RECORDS: Begin

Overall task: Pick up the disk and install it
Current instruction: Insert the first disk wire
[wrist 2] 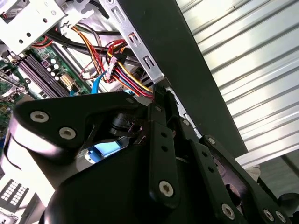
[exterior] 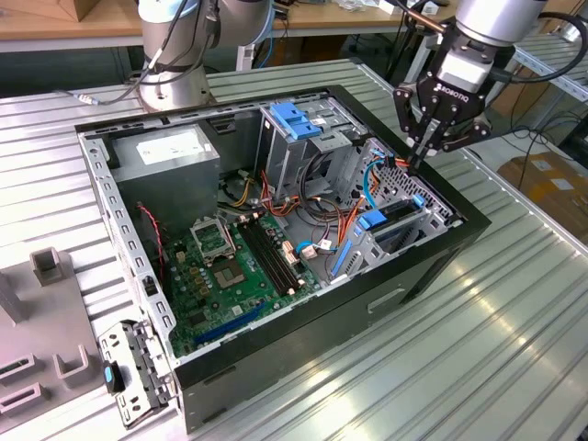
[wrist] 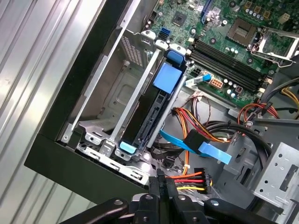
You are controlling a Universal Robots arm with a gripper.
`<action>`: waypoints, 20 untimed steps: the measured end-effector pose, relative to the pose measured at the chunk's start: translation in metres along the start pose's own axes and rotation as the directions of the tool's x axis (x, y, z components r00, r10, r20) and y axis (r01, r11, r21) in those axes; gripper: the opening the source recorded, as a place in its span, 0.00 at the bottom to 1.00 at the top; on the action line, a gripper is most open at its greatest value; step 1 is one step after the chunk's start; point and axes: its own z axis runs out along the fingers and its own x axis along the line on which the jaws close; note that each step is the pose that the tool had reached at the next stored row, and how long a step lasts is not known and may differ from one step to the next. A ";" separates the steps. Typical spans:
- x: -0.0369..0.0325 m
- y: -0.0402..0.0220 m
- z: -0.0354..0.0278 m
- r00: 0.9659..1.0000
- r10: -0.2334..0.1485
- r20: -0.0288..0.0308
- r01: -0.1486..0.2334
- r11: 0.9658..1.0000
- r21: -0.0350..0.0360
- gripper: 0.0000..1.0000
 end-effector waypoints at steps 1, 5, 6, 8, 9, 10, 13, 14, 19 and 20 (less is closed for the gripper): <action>-0.0001 0.0003 0.0001 1.000 0.008 0.000 -0.008 1.000 0.000 0.17; -0.0006 0.0014 0.0003 1.000 0.024 0.000 -0.024 1.000 -0.001 0.17; -0.0008 0.0018 0.0003 1.000 0.028 0.000 -0.028 1.000 -0.001 0.17; -0.0012 0.0027 0.0004 0.999 0.035 0.000 -0.035 0.999 -0.001 0.17; -0.0013 0.0031 0.0005 0.999 0.038 0.000 -0.038 0.999 -0.001 0.17; -0.0014 0.0034 0.0005 0.999 0.041 0.000 -0.041 0.999 -0.001 0.17; -0.0019 0.0047 0.0007 0.999 0.051 0.000 -0.051 0.999 -0.001 0.17; -0.0020 0.0050 0.0007 0.999 0.054 0.000 -0.054 0.999 -0.001 0.17; -0.0027 0.0069 0.0010 0.998 0.070 0.000 -0.070 0.998 -0.002 0.17; -0.0028 0.0073 0.0011 0.997 0.073 0.000 -0.073 0.997 -0.002 0.17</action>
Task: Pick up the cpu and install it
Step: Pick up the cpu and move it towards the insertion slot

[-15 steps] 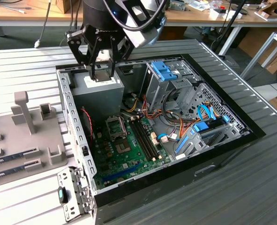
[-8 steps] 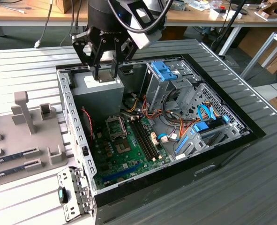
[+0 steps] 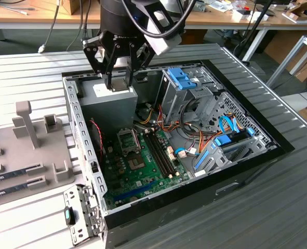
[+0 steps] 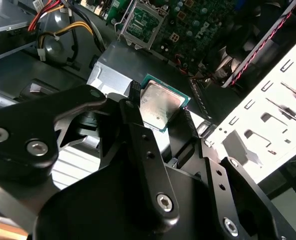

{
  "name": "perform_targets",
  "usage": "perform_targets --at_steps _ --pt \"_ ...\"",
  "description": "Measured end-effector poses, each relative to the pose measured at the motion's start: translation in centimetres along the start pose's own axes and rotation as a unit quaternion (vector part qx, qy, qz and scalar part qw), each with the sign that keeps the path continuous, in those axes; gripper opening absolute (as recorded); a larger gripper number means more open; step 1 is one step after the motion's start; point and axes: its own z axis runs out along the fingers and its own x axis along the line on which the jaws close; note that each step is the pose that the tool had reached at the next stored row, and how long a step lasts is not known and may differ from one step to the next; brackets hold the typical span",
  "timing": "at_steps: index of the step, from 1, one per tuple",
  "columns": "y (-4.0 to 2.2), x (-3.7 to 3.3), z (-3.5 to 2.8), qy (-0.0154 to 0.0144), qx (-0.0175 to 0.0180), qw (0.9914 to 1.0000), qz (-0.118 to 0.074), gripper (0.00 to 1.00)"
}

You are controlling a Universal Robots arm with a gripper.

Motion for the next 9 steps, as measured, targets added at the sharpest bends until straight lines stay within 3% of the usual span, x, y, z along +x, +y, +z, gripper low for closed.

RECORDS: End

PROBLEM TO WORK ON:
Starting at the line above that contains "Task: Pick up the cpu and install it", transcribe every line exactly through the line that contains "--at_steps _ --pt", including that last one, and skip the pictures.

SOLUTION FOR THIS EXERCISE:
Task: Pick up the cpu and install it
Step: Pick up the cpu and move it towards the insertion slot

[-15 steps] 
[-8 steps] 
[+0 steps] 
[+0 steps] 

{
  "name": "perform_targets",
  "usage": "perform_targets --at_steps _ --pt \"_ ...\"",

The exercise requires nothing further.